In July 2014, rumors surfaced that 104.7 would soon flip back to country, possibly named 104.7 The Bull to match similar stations in Boston, Atlanta, St. Louis, Lexington, Portland, and Houston with the format and branding, following a decline of ratings from the previous November (when Quinn and Rose were still with the station), from a 4.1 rating to a 2.5 in the June 2014 Nielsen ratings.

On August 7, 2014, Clear Channel sold off the entire intellectual property unit of WPGB's talk format to Frank Iorio, who was taking over operations of WJAS. WJAS dropped their longtime adult standards format at noon that day and began a three-hour simulcast of WPGB (the duration of The Rush Limbaugh Show). Both stations replaced all local commercial breaks with sweepers prompting listeners to move to WJAS, interspersed with a heart monitor sound effect. At 3 pm, WPGB abruptly cut away from the top-of-the-hour newscast (fed from the Total Traffic Network facilities in Cleveland) and, after playing a few song snippets poking fun at the format change - notably "No More Words" by Berlin - debuted a country music format as Big 104.7. The first song on "Big" was "This Is How We Roll" by Florida Georgia Line. The new station launched with 10,000 songs in a row, and compete with WDSY-FM and WOGI for Steel City country listeners.

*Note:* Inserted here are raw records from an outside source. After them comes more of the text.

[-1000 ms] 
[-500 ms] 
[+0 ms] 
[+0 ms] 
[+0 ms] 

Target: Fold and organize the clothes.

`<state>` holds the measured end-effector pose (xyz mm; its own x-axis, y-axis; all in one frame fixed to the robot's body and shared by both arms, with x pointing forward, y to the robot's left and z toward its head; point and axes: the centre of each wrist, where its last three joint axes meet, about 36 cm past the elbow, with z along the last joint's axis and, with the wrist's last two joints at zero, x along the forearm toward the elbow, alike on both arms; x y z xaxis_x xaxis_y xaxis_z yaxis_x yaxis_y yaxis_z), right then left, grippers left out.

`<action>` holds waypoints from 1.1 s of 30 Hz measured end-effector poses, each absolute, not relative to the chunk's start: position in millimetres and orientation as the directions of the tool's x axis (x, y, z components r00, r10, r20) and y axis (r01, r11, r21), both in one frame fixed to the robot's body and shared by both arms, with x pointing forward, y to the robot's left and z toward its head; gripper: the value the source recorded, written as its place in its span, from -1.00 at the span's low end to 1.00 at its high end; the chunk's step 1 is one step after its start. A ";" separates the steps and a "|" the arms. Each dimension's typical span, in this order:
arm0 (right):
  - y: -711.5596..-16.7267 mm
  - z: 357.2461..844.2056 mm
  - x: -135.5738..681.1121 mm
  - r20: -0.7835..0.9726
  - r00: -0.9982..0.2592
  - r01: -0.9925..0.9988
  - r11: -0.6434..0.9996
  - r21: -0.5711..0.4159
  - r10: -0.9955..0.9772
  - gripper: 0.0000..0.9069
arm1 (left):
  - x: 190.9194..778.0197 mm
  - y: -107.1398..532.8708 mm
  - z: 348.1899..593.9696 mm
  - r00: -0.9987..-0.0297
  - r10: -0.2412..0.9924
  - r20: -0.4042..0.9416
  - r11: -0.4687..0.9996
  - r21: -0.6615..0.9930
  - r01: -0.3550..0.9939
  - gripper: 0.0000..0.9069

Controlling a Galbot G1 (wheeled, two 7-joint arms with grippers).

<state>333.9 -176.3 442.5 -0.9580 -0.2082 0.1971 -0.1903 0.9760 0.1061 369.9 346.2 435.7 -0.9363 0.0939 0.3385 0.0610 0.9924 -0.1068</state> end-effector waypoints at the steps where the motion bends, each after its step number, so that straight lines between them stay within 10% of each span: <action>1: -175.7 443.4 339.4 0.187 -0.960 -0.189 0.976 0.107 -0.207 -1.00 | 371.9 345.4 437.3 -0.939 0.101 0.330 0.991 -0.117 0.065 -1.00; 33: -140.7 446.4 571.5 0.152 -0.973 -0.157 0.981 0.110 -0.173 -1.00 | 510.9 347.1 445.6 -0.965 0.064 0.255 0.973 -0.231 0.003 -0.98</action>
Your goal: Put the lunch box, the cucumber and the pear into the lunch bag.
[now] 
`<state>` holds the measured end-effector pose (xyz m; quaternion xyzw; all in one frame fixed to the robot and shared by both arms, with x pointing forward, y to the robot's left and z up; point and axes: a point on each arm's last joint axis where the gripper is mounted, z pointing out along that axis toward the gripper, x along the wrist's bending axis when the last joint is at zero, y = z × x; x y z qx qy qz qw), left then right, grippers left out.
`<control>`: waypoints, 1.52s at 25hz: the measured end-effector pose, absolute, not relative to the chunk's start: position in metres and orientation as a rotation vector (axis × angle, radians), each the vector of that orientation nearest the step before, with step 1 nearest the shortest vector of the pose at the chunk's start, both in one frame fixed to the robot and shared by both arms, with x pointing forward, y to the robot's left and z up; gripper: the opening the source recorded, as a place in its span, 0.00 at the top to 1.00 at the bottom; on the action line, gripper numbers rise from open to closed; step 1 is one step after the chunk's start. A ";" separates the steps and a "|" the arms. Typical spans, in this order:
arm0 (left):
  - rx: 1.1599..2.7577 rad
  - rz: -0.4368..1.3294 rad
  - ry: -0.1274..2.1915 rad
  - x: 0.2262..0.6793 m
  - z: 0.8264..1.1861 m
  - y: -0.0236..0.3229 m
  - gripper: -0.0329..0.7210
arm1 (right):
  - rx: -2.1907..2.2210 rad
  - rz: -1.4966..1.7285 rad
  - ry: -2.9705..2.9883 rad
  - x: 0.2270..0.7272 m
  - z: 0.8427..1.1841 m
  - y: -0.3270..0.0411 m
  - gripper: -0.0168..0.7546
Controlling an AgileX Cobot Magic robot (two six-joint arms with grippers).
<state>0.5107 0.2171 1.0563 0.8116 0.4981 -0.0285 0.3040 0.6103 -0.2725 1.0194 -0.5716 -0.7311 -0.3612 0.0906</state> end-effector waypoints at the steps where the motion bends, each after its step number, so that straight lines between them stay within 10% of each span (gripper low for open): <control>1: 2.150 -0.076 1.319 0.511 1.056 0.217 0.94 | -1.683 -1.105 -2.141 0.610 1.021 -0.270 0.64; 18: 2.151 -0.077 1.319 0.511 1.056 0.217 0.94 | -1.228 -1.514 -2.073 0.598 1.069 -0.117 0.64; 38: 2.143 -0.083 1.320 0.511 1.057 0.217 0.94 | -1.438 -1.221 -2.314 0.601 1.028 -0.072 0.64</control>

The station's current weekday on-air lineup is heavily syndicated. As of June 2026, the station has moved from locally-originating programming to iHeart’s “Custom” feed, which features centrally-programmed music and national voice trackers. Afternoon host Kasper and weekend host David Edgar remain as the sole local voices on the station. Former local air staff include JD Greene, Katie O, Carson, and Travis.

==WPGB-HD2==
On April 25, 2006, Clear Channel announced that WPGB's HD2 subchannel will carry a smooth jazz music format, which was a previous station format under the call letters WJJJ. WPGB-HD2 currently airs a simulcast of sports-formatted WBGG.

==Sports==
On September 12, 2006, Clear Channel and the Pittsburgh Pirates announced a five-year agreement in which WPGB would become the "new radio broadcast and strategic promotional partner of the Pirates beginning with the 2007 (Major League Baseball) season." WPGB was the Pirates' flagship radio station, having replaced KDKA, which broadcast the first Major League Baseball game on radio (between the Pittsburgh Pirates and the Philadelphia Phillies) in 1921, and served as the Pirates' flagship station for 52 seasons (1955–2006). On July 6, 2010, the station was announced as the new home for the Duquesne Dukes men's basketball team.

The station also lost its partnership with the Pittsburgh Pirates after the 2011 season to KDKA-FM.